To test whether VDR loss in the hematopoietic environment was the primary cause of the increased spleen residence of primitive hematopoietic cells, we repeated our analyses using mice that had been placed on the rescue diet (“Methods”) immediately after weaning, a protocol that corrects many of the nonhematopoietic abnormalities in the VDR−/− animals.11,12 As shown in Figure 1D-F, this protocol markedly mitigated or reversed the changes seen in the VDR−/− mice on a normal diet. Although this protocol did not completely reverse the change in the B-cell lineage after splenocyte transplantation, this may be the result of cell-intrinsic effects of VDR loss specifically on the B-cell lineage because the B-cell frequency in the spleens of untransplanted VDR−/− mice on a rescue diet was also significantly increased (data not shown). Hence, our results indicate that the increased spleen residence of primitive hematopoietic cells in VDR−/− animals was the result of loss of VDR−/− in the hematopoietic environment.

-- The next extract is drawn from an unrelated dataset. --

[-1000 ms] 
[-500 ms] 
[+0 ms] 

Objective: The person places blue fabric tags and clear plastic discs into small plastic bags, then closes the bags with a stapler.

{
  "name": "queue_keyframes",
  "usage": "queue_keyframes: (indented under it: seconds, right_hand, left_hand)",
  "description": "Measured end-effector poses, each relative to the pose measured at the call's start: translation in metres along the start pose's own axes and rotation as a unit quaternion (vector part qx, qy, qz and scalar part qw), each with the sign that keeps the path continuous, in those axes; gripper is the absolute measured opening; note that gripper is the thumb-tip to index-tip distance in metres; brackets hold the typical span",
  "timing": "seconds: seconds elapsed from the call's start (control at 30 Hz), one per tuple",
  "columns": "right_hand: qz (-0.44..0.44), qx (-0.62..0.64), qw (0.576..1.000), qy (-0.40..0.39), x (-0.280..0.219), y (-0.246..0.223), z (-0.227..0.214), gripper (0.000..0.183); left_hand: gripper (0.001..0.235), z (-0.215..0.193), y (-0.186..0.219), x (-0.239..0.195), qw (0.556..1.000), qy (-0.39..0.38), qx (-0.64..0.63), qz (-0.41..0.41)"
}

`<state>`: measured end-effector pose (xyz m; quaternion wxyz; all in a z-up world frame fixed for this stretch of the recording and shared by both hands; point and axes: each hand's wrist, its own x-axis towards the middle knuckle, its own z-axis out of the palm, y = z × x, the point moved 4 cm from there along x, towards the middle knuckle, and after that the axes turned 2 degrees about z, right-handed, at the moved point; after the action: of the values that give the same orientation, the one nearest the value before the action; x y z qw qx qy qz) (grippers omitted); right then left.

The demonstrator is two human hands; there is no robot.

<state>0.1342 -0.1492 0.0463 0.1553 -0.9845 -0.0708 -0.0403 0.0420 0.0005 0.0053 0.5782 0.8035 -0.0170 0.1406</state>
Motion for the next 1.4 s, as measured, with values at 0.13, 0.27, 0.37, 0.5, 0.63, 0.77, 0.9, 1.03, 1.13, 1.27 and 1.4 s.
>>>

To test whether VDR loss also affected in the BM hematopoietic compartment, we quantified BM CFC numbers. As indicated in Figure 2A, we found no difference in absolute BM CFC numbers between wild-type (WT) and knockout (KO) animals fed a normal diet. Conversely, when we quantified the BM HSC frequency by limiting-dilution transplantation analysis in donor mice fed a normal diet, we found no difference between WT and KO animals (Figure 2B). We repeated our limiting-dilution transplantation analysis on another set of pooled mice fed a normal diet and again found no difference in BM HSC frequency between WT and KO animals (data not shown). In contrast, when we quantified BM cellularity, we found a significant decrease in VDR−/− mice (Figure 2C). When combined with the limiting-dilution transplantation analysis results, our data suggested that KO animals have an absolute decrease in HSCs in the BM. However, this conclusion is not testable statistically because the transplantation experiments were performed using pooled donor cells, whereas the femur counts were performed on individual mice. Finally, we found no difference in BM cellularity between WT and KO animals fed a rescue diet (data not shown), which indicated that the observed cellularity defect was the result of loss of VDR in the hematopoietic environment. Together, our BM analyses indicated that VDR loss has no effect on hematopoietic progenitor cells (HPCs) but may decrease BM HSC numbers, perhaps as a result of increased spleen HSC numbers.
Figure 2.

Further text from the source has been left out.